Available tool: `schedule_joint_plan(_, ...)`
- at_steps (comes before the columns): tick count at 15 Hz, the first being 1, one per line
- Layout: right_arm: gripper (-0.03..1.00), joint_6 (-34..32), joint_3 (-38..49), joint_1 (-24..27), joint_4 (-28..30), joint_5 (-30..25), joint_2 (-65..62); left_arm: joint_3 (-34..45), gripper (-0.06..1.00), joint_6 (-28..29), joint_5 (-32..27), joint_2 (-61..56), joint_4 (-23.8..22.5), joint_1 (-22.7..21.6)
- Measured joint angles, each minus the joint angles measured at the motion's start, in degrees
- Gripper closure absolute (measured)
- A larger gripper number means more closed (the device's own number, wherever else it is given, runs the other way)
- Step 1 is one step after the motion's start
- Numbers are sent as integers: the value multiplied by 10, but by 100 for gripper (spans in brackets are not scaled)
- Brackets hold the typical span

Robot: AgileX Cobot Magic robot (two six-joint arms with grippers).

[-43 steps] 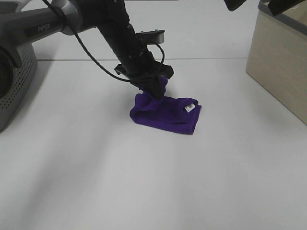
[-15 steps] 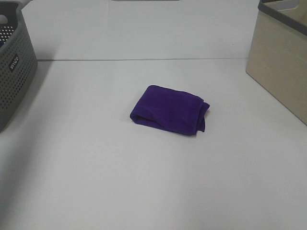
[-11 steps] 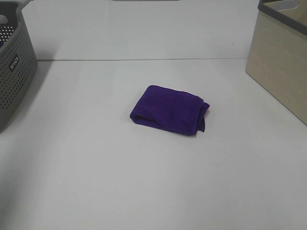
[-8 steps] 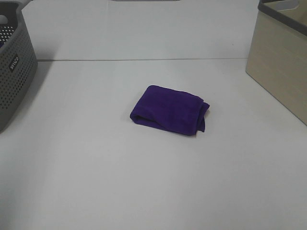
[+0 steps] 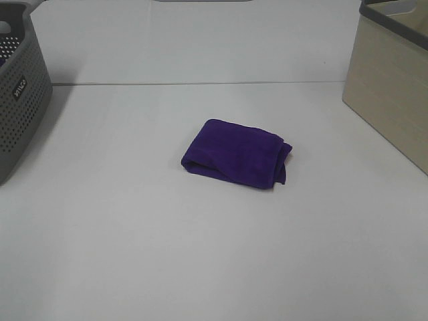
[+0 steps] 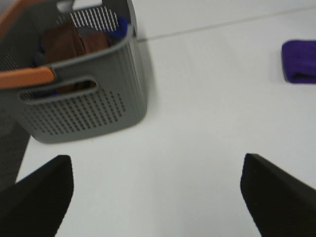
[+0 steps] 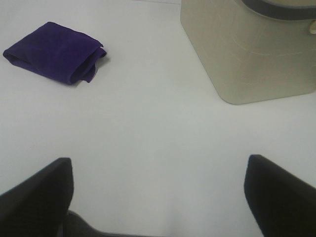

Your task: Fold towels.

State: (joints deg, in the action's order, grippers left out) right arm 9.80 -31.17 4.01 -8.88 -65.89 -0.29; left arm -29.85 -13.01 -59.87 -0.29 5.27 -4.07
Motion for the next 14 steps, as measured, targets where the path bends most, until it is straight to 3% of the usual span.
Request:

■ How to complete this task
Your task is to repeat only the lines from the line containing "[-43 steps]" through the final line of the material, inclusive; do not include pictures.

■ Result of the exercise
[-43 steps] 
[-15 steps] 
[-11 steps] 
[-8 steps] 
[+0 steps] 
[+0 steps] 
[+0 steps] 

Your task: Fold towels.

State: (joints deg, in the action's order, grippers left out) right arm 9.80 -31.17 4.01 -8.88 -65.89 -0.29; left arm -29.85 -13.01 -59.87 -0.29 5.27 -4.07
Motion for the next 14 steps, as measured, targets where the path bends most, until it is straight to 3% of the usual span.
Request:

The exercise is finished.